The most common problems when it comes to data for AI

Your subscription could not be saved. Please try again.

Your subscription has been successful.

The most common AI challenge businesses face is simple – companies realise far too late that they do not have the right data foundations to build an AI program that meets their needs. At this point, businesses tend to acknowledge they have neglected their information management and the quality and structure of their data, their core asset, is lacking.

Good information management

AI works only when it is built on a solid foundation of good information management. If your organisation has not prioritised the creation of structured information and information management practices that provide context and meaning for your data wherever it is needed, you will create data silos and meaningless data. This siloing – or ‘data disconnections’ – makes it extremely difficult to leverage your data and information for new business use cases, as well as AI. Without strong information management, you will not only have issues building your training corpus (the dataset required to train machine learning models with the desired behaviour), but you will also hit issues with explainability, feedback loops, performance optimization, and the efficient ongoing support of a live production system.
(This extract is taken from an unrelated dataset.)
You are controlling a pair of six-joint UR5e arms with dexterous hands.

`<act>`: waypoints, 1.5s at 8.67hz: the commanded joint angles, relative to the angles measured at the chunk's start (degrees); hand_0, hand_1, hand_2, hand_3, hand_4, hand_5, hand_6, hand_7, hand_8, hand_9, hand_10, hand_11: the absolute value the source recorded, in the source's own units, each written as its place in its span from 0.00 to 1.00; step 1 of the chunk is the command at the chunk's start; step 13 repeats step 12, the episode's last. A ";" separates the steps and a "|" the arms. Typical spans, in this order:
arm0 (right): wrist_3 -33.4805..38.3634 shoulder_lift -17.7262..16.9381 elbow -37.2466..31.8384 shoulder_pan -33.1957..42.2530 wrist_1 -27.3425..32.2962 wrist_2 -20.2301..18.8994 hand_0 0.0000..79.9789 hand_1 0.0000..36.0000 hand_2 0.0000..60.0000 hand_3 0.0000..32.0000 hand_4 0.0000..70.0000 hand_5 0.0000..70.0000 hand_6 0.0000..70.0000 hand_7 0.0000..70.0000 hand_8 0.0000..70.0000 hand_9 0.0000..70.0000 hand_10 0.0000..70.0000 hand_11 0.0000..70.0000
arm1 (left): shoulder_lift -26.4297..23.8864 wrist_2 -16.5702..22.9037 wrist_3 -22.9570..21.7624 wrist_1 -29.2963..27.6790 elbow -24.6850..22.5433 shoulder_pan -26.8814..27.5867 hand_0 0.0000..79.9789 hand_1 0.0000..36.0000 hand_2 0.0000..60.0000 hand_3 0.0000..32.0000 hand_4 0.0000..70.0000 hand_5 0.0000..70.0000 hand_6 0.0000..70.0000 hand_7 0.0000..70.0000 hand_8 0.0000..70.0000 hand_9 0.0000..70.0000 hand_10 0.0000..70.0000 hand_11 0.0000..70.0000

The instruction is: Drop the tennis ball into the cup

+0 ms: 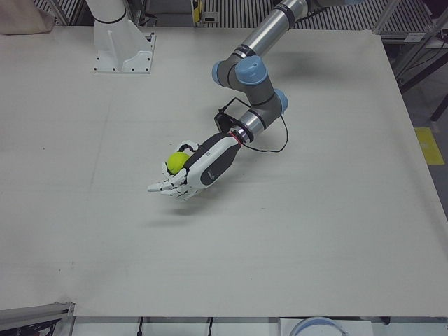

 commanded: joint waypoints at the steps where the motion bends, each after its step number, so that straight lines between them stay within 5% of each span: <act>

The physical separation of data is not a problem – in fact, distributed data solutions have numerous potential benefits. However, regardless of where the 0s and 1s are stored, they must live together conceptually: this is the importance of data governance and coordinated management. Only well-structured and well-described data can carry context and meaning across an enterprise. ‘Data portability’ breaks down existing information silos and prevents the creation of new ones.

Domain modelling

The best way to understand how your company perceives its current data assets is to create a shared, live map of them. As a starting point, I recommend Domain Modelling, which creates a strong foundation for all projects and supports portable structured data – essential for AI implementations. Domain Modelling is part of a broader practice of Domain-Driven Design that focuses on the structure and language of the business domain and helps organisations understand the variety and shape of their data.

Different employees will often have very different perceptions of the business domain model, so involve them in this process. Do a little digging and find out what they think. Trust me, the value locked in their heads is a significant part of your competitive advantage. In essence, this is a de-risking exercise that helps a business to understand the gaps in its shared understanding, and to drive a new shared map of your core business information. Identify together where your data could be better structured to provide value to new services, new experiments and new product ranges.

To support more efficient and continuous innovation, you should challenge your teams to articulate how existing processes should change. If your company wants to implement any kind of AI program, it’s likely that you’ll want to focus on the immediate changes and capabilities required, but looking ahead to the future and creating strong information management foundations will add real value.

As a result of this exercise, you gain a better understanding of your data landscape: Where perspectives differ regarding the domain; and areas that can be improved. Therefore, business value can then be aligned with what drives data improvement, whether it’s sourcing missing data or aligning existing data to a common structure, or simply improving data quality.

Knowledge graphs

To paint a clear picture, organisations that have a strong information management foundation are in a position to launch new products, and AI-powered capabilities rapidly, enjoyably, and with relatively small investments. Conversely, organisations with disconnected and context-less information silos will find it expensive, painful and slow to deliver new products and features and to make things worse, they will tend to create expensive new legacy support overheads with every move.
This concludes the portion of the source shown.